The etiology of lymphoid malignancies is poorly understood but studies support a role for immune-related and host genetic factors, in addition to environmental exposures. The risk of lymphoma is consistently increased among individuals with certain immune-related and inflammatory conditions, as well as persons who have undergone organ or allogeneic bone marrow transplantation (Alexander, et al 2007) (Goldin and Landgren 2009). A role for inherited genetic variation is supported by findings from high-risk families, case-control studies, and population-based familial aggregation studies (Goldin and Caporaso 2007). Using population-based registries of Scandinavia, we showed significantly increased risk of lymphoid malignancies among first degree relatives of cases (Goldin, et al 2005a, Goldin, et al 2004a, Goldin, et al 2004b, Landgren, et al 2006). Recently, we found that Waldenström's macroglobulinemia (WM)/lymphoplasmacytic lymphoma aggregates significantly in families and also co-aggregates with CLL and other NHLs (Kristinsson, et al 2008). Relatives of CLL patients are at significantly increased risk for developing WM in addition to being at increased risk for CLL (Goldin, et al 2009). Among high-risk CLL families that we have accrued in our clinical program, relatives with other lymphomas including NHL and WM have been observed (Goldin and Caporaso 2007, Ishibe, et al 2001, McMaster and Caporaso 2007, McMaster, et al 2007). One study found similar gene expression patterns in the tumors of CLL and WM patients. (Chng, et al 2006). These varied studies implicate shared genes and pathways across different lymphoid malignancies.

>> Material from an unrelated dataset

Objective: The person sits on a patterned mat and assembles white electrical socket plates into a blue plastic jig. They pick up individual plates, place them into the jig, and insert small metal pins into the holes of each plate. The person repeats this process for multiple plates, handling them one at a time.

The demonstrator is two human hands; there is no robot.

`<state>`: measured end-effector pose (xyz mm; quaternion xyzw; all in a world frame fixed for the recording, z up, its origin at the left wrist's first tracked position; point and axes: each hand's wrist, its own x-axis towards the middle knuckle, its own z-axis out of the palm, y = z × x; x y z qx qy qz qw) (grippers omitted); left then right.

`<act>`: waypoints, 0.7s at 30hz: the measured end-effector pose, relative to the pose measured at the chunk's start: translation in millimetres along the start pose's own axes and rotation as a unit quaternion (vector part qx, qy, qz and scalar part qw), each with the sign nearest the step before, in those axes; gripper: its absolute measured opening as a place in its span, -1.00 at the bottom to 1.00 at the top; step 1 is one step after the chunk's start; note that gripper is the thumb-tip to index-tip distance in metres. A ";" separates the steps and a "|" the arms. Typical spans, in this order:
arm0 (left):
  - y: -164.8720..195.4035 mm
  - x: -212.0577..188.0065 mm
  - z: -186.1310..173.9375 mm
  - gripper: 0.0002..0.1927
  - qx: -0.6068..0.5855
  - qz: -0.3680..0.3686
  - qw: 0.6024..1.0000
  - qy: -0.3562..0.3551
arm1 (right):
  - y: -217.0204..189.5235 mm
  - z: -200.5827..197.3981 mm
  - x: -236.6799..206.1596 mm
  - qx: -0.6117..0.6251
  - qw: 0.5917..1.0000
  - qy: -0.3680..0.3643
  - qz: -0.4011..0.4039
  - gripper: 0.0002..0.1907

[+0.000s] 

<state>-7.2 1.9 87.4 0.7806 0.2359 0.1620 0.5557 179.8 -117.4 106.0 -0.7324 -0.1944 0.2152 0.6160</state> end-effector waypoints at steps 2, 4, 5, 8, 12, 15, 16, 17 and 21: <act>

We and others have conducted gene mapping studies in high-risk families and have identified regions of the genome that are likely to contain susceptibility genes for HL (Goldin, et al 2005b), CLL (Goldin, et al 2003, Sellick, et al 2007, Sellick, et al 2005), and WM (McMaster, et al 2006). However, more research is needed to narrow these regions and identify candidate genes. A number of candidate genes and pathways have been suggested for NHL from case-control studies (Skibola, et al 2007). In particular, polymorphisms in TNF and IL10 have been found to contribute to the risk of developing NHL in several studies (Lan, et al 2006, Purdue, et al 2007, Spink, et al 2006, Wang, et al 2006), and a polymorphism in the promoter region of IL10 was found to be significant in a pooled analysis of 3000 NHL cases and 3000 controls (Rothman, et al 2006).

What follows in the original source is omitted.